He could hardly ask for a better group of actors to play this gallery of presidential shooters: the square-jawed Steven Pasquale as the 19th-century “pioneer” John Wilkes Booth; Will Swenson, wonderfully wild-eyed as the mentally unstable Charles Guiteau; Brandon Uranowitz as soft-spoken anarchist Leon Czolgosz (his declaration of love to Emma Goldman, played by Bianca Horn, is superb); and Ethan Slater as that other infamous three-named killer, Lee Harvey Oswald. (Slater also does impressive double duty as the show’s ubiquitous guitar-strumming Balladeer/narrator/conscience.)
[Read Jesse Oxfeld’s ★★★★☆ review here.]
And let’s not forget the would-be assassins: Wesley Taylor, appropriately unnerving as Giuseppe Zangara, the Italian immigrant whose six shots missed FDR but killed Chicago mayor Anton Cermak; a scene-stealing Andy Grotelueschen (a Tony nominee for his scene stealing in Tootsie) as the Bernstein-obsessed Santa Claus who planned to run a plane into the Nixon White House; Tavi Gevinson and Judy Kuhn, providing pitch-perfect comic relief—John Weidman’s book really is razor-sharp—as Manson acolyte Lynette “Squeaky” Fromme and accountant/FBI informant Sara Jane Moore, respectively, who both tried to take down Gerald Ford; and a quietly skeevy Adam Chanler-Berat as the Jodie Foster stalker who shot Reagan. For all you Gossip Girl fans out there: Gevinson and Chanler-Berat—aka Constance Billard’s nosiest teachers in the HBO Max sexed-up soap—get to duet on what’s surely Sondheim’s ickiest (but prettiest!) love song, “Unworthy of Your Love.” As Squeaky sings: “I am nothing,/ You are wind and devil and god,/ Charlie,/ Take my blood and my body/ For your love.” So…sweet.

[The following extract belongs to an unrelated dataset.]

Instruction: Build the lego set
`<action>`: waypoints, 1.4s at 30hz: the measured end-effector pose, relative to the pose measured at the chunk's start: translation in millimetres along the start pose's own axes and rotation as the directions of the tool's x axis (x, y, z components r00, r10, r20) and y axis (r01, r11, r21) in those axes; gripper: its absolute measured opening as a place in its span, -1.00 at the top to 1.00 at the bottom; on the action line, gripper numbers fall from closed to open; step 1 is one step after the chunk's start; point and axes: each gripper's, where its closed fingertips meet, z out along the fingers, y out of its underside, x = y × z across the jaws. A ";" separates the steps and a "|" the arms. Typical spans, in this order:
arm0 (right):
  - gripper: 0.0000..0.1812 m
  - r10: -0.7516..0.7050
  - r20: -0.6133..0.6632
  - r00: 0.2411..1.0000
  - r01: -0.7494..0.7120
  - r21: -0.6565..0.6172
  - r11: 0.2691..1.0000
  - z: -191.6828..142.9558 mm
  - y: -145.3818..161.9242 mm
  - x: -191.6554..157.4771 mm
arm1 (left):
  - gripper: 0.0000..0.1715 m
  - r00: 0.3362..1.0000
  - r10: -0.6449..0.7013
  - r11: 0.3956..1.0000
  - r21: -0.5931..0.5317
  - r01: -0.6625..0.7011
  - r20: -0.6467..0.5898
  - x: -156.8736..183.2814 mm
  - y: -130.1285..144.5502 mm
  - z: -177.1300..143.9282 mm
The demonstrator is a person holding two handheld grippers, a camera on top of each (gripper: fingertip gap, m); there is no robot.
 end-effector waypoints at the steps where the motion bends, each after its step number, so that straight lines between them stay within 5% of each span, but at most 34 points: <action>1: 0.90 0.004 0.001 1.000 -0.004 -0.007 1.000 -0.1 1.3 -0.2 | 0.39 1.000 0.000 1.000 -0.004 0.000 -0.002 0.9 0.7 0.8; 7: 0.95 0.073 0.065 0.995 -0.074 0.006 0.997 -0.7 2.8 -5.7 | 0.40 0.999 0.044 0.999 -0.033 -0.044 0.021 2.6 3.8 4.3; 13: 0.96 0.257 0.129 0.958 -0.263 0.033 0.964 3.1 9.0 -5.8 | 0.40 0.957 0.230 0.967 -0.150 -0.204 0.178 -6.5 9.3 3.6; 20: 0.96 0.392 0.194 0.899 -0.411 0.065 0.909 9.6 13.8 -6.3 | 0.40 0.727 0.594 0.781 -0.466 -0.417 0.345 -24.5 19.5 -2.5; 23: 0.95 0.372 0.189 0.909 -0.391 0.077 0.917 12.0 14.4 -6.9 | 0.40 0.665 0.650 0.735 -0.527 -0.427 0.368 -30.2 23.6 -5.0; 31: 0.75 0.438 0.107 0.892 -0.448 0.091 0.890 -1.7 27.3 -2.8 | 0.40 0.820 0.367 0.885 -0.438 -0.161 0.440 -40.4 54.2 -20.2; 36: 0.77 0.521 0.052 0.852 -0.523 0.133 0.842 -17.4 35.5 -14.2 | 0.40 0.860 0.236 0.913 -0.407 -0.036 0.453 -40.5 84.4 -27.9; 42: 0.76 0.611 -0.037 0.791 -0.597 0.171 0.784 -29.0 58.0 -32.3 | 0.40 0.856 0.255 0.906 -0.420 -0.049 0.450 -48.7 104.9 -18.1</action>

What makes Assassins work is the juxtaposition of its dark material against a musical comedy backdrop. (Some people argue that it doesn’t work, that it glorifies men’s misdeeds and romanticizes their rage, but that’s an argument for another time.) A shooting gallery is de rigueur for the show, as the Proprietor/carny (Eddie Cooper) calls up character after character and asks “You wanna shoot a president?,” passing out guns like cotton candy. Some productions—such as the 2004 Tony-winning Broadway revival—lean more heavily into the creepy carnival theme. But other than flickering lights and a spinning target bearing assorted presidential faces, this Assassins mostly eschews that framework. For instance: Here, the guns are presented not as prizes but as metaphors, atop a folded American flag.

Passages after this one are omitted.